- _DIRECTIONS_
Nothing outside the range below should be printed. Output exactly the lines from the line with "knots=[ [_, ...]" to the line with "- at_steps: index", both included.

- _PROVIDED MATERIAL_
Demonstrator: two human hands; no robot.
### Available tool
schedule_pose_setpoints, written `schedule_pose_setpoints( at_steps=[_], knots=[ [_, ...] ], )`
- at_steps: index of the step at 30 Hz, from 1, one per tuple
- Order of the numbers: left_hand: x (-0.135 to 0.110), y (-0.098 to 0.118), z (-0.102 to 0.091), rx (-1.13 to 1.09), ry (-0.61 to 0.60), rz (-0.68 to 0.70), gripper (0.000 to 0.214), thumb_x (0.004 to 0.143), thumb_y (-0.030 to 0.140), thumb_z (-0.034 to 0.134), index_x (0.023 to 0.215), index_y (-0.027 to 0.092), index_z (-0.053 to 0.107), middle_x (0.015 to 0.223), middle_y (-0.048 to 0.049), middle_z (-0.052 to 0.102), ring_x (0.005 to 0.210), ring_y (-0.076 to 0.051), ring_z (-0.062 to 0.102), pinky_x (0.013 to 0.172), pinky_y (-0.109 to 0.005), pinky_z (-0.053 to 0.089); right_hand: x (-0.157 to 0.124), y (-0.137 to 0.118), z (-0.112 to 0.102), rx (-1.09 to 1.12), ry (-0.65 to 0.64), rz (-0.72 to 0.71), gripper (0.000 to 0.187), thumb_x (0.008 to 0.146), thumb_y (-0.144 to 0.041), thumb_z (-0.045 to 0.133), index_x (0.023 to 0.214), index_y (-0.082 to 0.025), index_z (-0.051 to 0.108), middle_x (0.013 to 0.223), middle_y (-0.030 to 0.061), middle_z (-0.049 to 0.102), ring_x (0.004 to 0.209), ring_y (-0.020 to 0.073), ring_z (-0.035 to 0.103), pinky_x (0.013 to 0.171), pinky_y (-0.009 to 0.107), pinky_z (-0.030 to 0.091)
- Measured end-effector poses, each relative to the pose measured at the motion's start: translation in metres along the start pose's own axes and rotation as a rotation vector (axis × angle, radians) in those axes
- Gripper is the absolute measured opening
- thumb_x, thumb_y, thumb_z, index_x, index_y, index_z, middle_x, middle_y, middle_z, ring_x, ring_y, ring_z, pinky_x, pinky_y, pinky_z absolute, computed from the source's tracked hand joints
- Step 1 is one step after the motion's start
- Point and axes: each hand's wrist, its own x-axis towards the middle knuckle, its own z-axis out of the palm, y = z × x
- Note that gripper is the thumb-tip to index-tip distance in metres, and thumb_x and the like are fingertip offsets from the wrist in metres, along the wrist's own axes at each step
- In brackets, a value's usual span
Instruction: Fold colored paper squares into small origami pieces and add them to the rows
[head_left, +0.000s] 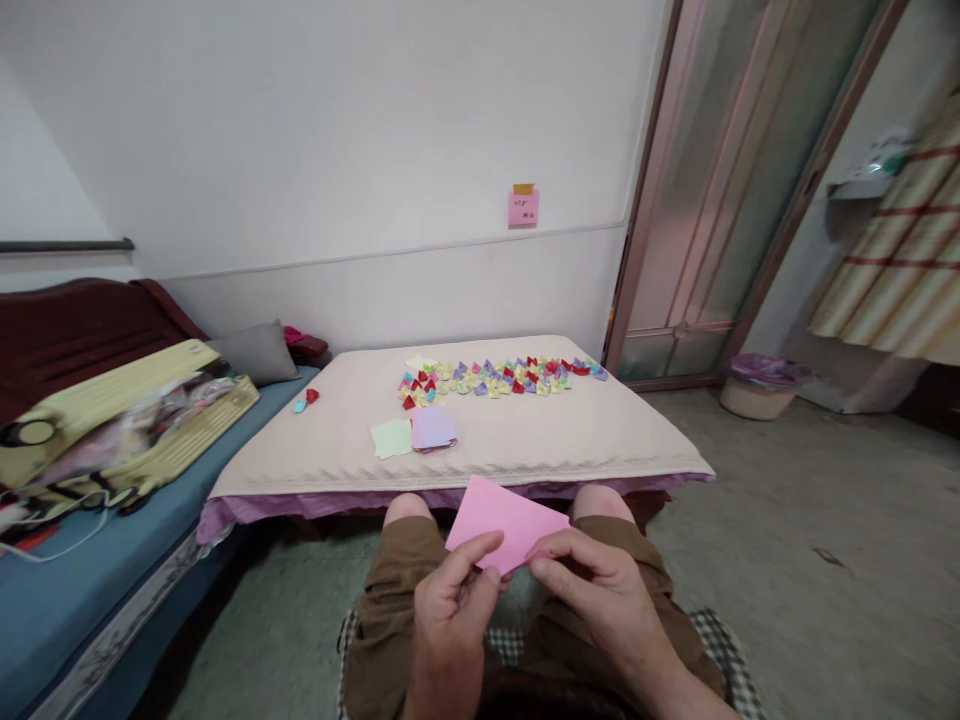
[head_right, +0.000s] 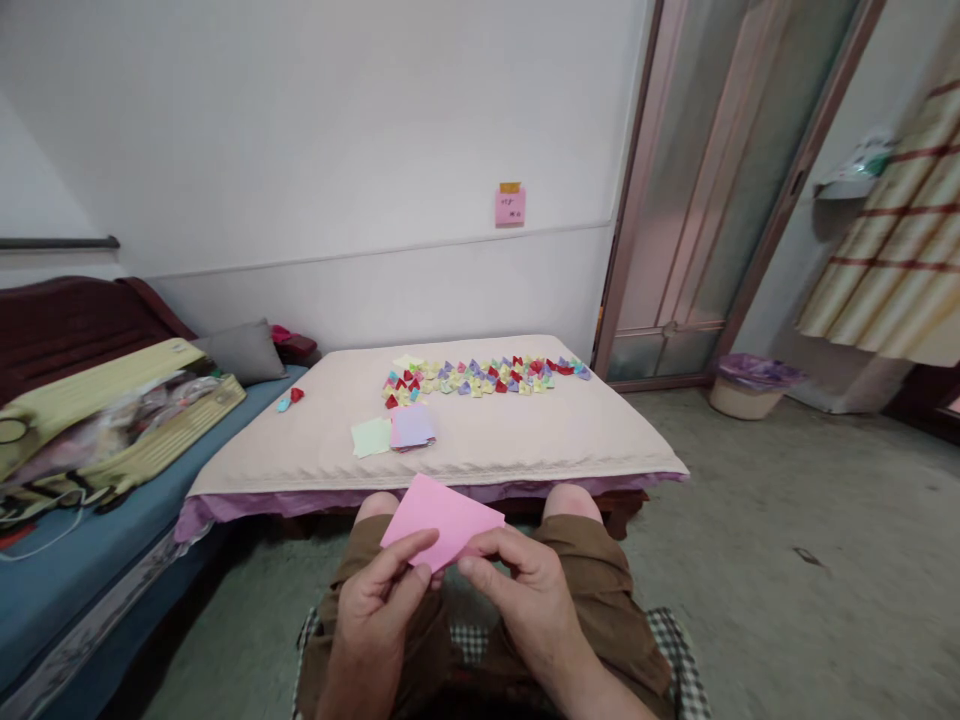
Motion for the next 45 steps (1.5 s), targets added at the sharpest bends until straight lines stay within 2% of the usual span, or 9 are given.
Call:
schedule_pose_setpoints(
  at_steps=[5, 10, 14, 19, 27, 32, 38, 43, 45],
  knots=[
    [-0.006, 0.009, 0.007, 0.029, 0.092, 0.035, 0.032, 0.077, 0.031, 0.06, 0.104, 0.018, 0.072, 0.065, -0.0012, 0.063, 0.062, -0.015, 0.059, 0.057, -0.022, 0.044, 0.003, -0.003, 0.009, 0.103, 0.129, 0.097, 0.021, 0.068, -0.031, 0.071, 0.059, -0.017, 0.058, 0.055, -0.0039, 0.05, 0.052, 0.011, 0.042, 0.05, 0.022, 0.032],
    [-0.005, 0.012, 0.004, 0.119, 0.009, 0.049, 0.033, 0.077, 0.029, 0.059, 0.105, 0.017, 0.071, 0.061, 0.0003, 0.058, 0.055, -0.012, 0.051, 0.054, -0.021, 0.042, 0.007, -0.002, 0.013, 0.107, 0.173, 0.124, 0.025, 0.065, -0.029, 0.071, 0.057, -0.017, 0.05, 0.053, -0.0068, 0.039, 0.049, 0.0085, 0.034, 0.047, 0.021, 0.025],
    [-0.005, 0.013, 0.004, 0.135, 0.054, 0.058, 0.032, 0.075, 0.03, 0.061, 0.103, 0.017, 0.072, 0.055, 0.0023, 0.052, 0.05, -0.011, 0.045, 0.049, -0.02, 0.039, 0.008, -0.004, 0.013, 0.063, 0.192, 0.109, 0.026, 0.065, -0.027, 0.07, 0.056, -0.018, 0.048, 0.053, -0.0071, 0.037, 0.049, 0.0085, 0.033, 0.047, 0.022, 0.025],
    [-0.003, 0.014, 0.008, 0.097, 0.108, 0.016, 0.031, 0.066, 0.031, 0.07, 0.092, 0.016, 0.075, 0.052, 0.0025, 0.05, 0.047, -0.011, 0.044, 0.045, -0.02, 0.038, 0.006, -0.009, 0.015, -0.001, 0.2, 0.099, 0.025, 0.064, -0.025, 0.07, 0.054, -0.018, 0.049, 0.052, -0.0062, 0.04, 0.049, 0.0092, 0.035, 0.047, 0.022, 0.027],
    [-0.003, 0.008, 0.01, 0.074, 0.144, 0.025, 0.029, 0.066, 0.03, 0.069, 0.09, 0.016, 0.076, 0.054, 0.0006, 0.056, 0.048, -0.011, 0.048, 0.046, -0.02, 0.04, 0.006, -0.007, 0.015, -0.015, 0.205, 0.107, 0.025, 0.064, -0.025, 0.07, 0.054, -0.019, 0.048, 0.053, -0.0063, 0.04, 0.049, 0.0093, 0.036, 0.047, 0.022, 0.028],
    [-0.004, 0.0, 0.012, 0.124, 0.15, 0.084, 0.024, 0.069, 0.027, 0.067, 0.089, 0.018, 0.076, 0.064, -0.0025, 0.067, 0.052, -0.014, 0.056, 0.051, -0.021, 0.046, 0.004, -0.003, 0.016, 0.069, 0.233, 0.177, 0.023, 0.062, -0.024, 0.072, 0.071, -0.02, 0.052, 0.055, -0.0075, 0.044, 0.048, 0.0096, 0.04, 0.046, 0.021, 0.032],
    [0.002, -0.008, 0.01, 0.179, 0.139, 0.191, 0.013, 0.069, 0.024, 0.064, 0.069, 0.022, 0.077, 0.065, -0.0044, 0.073, 0.059, -0.019, 0.065, 0.054, -0.023, 0.05, 0.005, 0.0, 0.014, 0.149, 0.235, 0.161, 0.034, 0.062, -0.024, 0.074, 0.087, -0.02, 0.051, 0.066, -0.0047, 0.055, 0.053, 0.0121, 0.05, 0.048, 0.023, 0.039],
    [0.008, -0.01, 0.005, 0.153, 0.12, 0.114, 0.012, 0.066, 0.023, 0.066, 0.068, 0.022, 0.077, 0.068, -0.005, 0.074, 0.06, -0.02, 0.066, 0.054, -0.025, 0.052, 0.007, 0.001, 0.007, 0.146, 0.127, 0.22, 0.033, 0.069, -0.029, 0.069, 0.094, -0.02, 0.05, 0.058, -0.0057, 0.056, 0.051, 0.0143, 0.055, 0.048, 0.024, 0.039],
    [0.009, -0.01, 0.004, 0.139, 0.127, 0.078, 0.011, 0.064, 0.023, 0.067, 0.068, 0.022, 0.077, 0.065, -0.0049, 0.073, 0.059, -0.02, 0.066, 0.054, -0.026, 0.051, 0.008, 0.002, 0.003, 0.104, 0.134, 0.213, 0.033, 0.068, -0.029, 0.07, 0.093, -0.02, 0.051, 0.054, -0.0075, 0.052, 0.049, 0.0139, 0.053, 0.048, 0.025, 0.039]
  ],
)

- _RESPONSE AREA_
schedule_pose_setpoints, written `schedule_pose_setpoints( at_steps=[_], knots=[ [_, ...] ], )`
- at_steps: index of the step at 30 Hz, from 1, one per tuple

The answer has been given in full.